Pemerintah Singapura telah menjelaskan alasan menolak UAS masuk ke negaranya. Kementerian Dalam Negeri (Kemendagri) Singapura menyoroti ceramah UAS soal bom bunuh diri dalam konteks konflik Israel-Palestina.

WowKeren - Ustaz Abdul Somad alias UAS baru-baru ini mengaku hendak dideportasi dari Singapura. Duta Besar (Dubes) Indonesia untuk Singapura, Suryopratomo, lantas menjelaskan bahwa UAS tidak mendapat izin masuk Singapura, sehingga diminta untuk kembali ke Tanah Air.

Pemerintah Singapura sendiri belakangan menjelaskan alasan menolak UAS masuk ke negaranya. Kementerian Dalam Negeri (Kemendagri) Singapura menyoroti ceramah UAS soal bom bunuh diri dalam konteks konflik Israel-Palestina.

"Somad dikenal sebagai penceramah ekstremis dan mengajarkan segregasi, yang tidak dapat diterima dalam masyarakat multi-ras dan multi-agama Singapura. Misalnya, Somad telah mengkhotbahkan bahwa bom bunuh diri adalah sah dalam konteks konflik Israel-Palestina, dan dianggap sebagai operasi 'syahid'," demikian pernyataan Kemendagri Singapura.

Penjelasan Singapura tersebut lantas ditanggapi oleh anggota Komisi I DPR RI, Fadli Zon. Menurut Fadli Zon, sikap Singapura bisa membuat orang-orang memandang negara tersebut memiliki sikap Islamofobia.

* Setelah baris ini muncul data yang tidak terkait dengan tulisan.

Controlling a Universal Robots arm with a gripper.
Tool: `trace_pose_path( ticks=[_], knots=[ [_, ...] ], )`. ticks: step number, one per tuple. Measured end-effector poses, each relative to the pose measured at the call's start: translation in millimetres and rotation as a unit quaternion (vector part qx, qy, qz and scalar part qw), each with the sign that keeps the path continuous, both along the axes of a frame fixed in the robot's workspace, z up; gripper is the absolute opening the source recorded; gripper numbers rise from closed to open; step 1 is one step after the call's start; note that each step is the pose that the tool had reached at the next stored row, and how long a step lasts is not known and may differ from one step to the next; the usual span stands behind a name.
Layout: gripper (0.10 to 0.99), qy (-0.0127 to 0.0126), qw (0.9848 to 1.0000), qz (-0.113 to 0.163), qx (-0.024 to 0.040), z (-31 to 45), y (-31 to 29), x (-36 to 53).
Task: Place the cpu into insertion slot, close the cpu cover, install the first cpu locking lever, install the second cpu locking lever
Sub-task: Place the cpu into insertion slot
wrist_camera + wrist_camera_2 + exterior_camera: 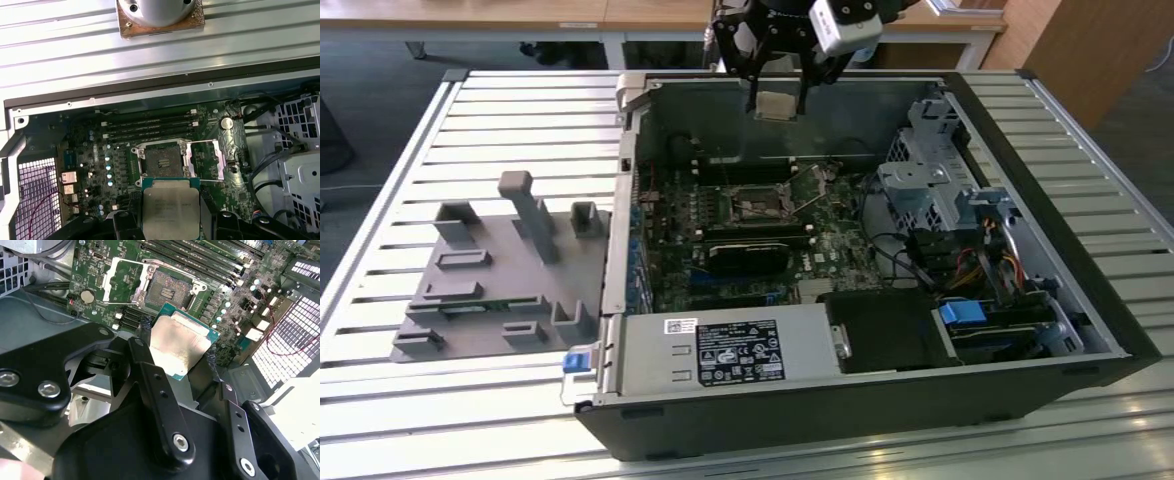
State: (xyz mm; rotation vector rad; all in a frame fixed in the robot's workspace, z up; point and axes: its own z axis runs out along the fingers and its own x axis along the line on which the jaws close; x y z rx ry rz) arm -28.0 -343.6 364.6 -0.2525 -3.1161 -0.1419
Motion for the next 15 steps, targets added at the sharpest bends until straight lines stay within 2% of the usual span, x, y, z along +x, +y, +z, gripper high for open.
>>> trace_pose_path(
  ticks=[15],
  knots=[
    [0.541, 0.0000, 0.9998, -0.021, 0.0000, -0.8, 0.1, -0.2]
  ],
)
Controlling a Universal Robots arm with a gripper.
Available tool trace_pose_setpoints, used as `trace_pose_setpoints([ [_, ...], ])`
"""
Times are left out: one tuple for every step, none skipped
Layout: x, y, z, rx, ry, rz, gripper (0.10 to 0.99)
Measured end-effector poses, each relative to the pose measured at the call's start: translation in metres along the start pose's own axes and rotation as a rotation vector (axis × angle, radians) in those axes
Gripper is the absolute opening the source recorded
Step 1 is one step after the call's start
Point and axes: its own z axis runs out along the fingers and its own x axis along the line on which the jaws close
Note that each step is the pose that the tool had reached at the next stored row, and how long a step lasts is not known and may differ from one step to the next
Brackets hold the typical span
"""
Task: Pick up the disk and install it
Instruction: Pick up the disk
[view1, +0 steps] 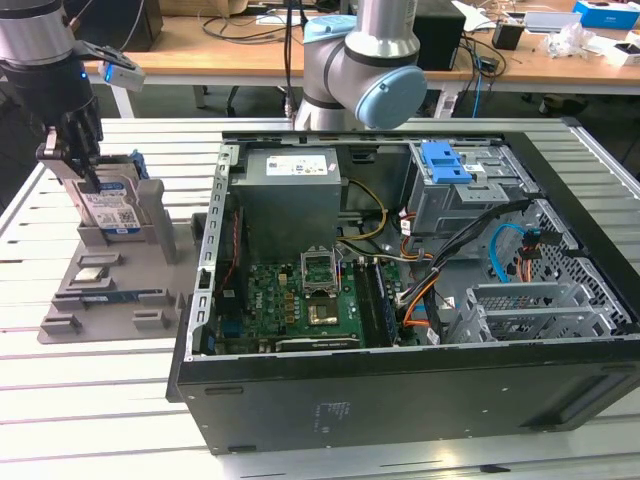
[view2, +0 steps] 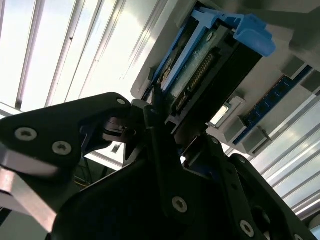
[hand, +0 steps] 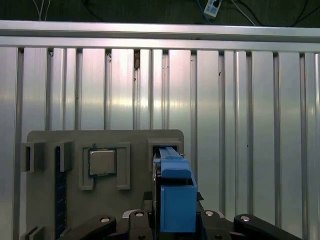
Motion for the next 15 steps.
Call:
trace_pose_setpoints([
  [0.0000, 0.0000, 0.0000, 0.000, 0.0000, 0.000, 0.369],
  [0.0000, 0.0000, 0.0000, 0.000, 0.0001, 0.000, 0.369],
  [0.0000, 0.0000, 0.0000, 0.000, 0.0000, 0.000, 0.369],
  [0.0000, 0.0000, 0.0001, 0.000, 0.0000, 0.000, 0.369],
  [0.0000, 0.0000, 0.0001, 0.000, 0.0000, 0.000, 0.369],
  [0.0000, 0.0000, 0.0001, 0.000, 0.0000, 0.000, 0.369],
  [0.0000, 0.0000, 0.0001, 0.000, 0.0001, 0.000, 0.369],
  [0.0000, 0.0000, 0.0002, 0.000, 0.0000, 0.000, 0.369],
  [0.0000, 0.0000, 0.0002, 0.000, 0.0000, 0.000, 0.369],
  [0.0000, 0.0000, 0.0002, 0.000, 0.0000, 0.000, 0.369],
  [0.0000, 0.0000, 0.0002, 0.000, 0.0000, 0.000, 0.369],
  [0.0000, 0.0000, 0.0002, 0.000, 0.0001, 0.000, 0.369],
  [0.0000, -0.0001, 0.0002, 0.000, 0.0001, 0.000, 0.369],
  [0.0000, -0.0001, 0.0002, 0.000, 0.0000, 0.000, 0.369],
  [0.0000, -0.0001, 0.0001, 0.000, 0.0000, 0.000, 0.369],
])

"Sikap Singapura yang menghakimi sepihak menunjukkan negara itu tak menghormati hubungan bertetangga baik. Orang bisa berpandangan bahwa Singapura terpapar Islamofobia bahkan rasis," ujar Fadli Zon kepada awak media pada Rabu (18/5).

Lebih lanjut, Fadli Zon mempertanyakan hak Singapura dalam "menghakimi" UAS. Fadli Zon menegaskan bahwa UAS selama ini tidak terlibat kasus hukum di Indonesia.

"UAS dikenal sebagai seorang ulama terkemuka, intelek dan berwawasan kebangsaan yang luas. Tak ada kasus hukum di Indonesia. Hak apa negara negara itu menghakimi UAS?" tegas Fadli Zon.

Politisi Gerindra tersebut lantas mengkritik sikap Singapura yang juga merupakan negara anggota ASEAN seperti Indonesia. Ia pun menyinggung soal citra Indonesia di ASEAN.

"Ini pelecehan terhadap WNI khususnya ulama Indonesia. Selain tak demokratis, sikap Singapura jauh dari spirit ASEAN," tukasnya. "Ini juga berarti Indonesia semakin dipandang sebelah mata dan semakin tak berwibawa di ASEAN."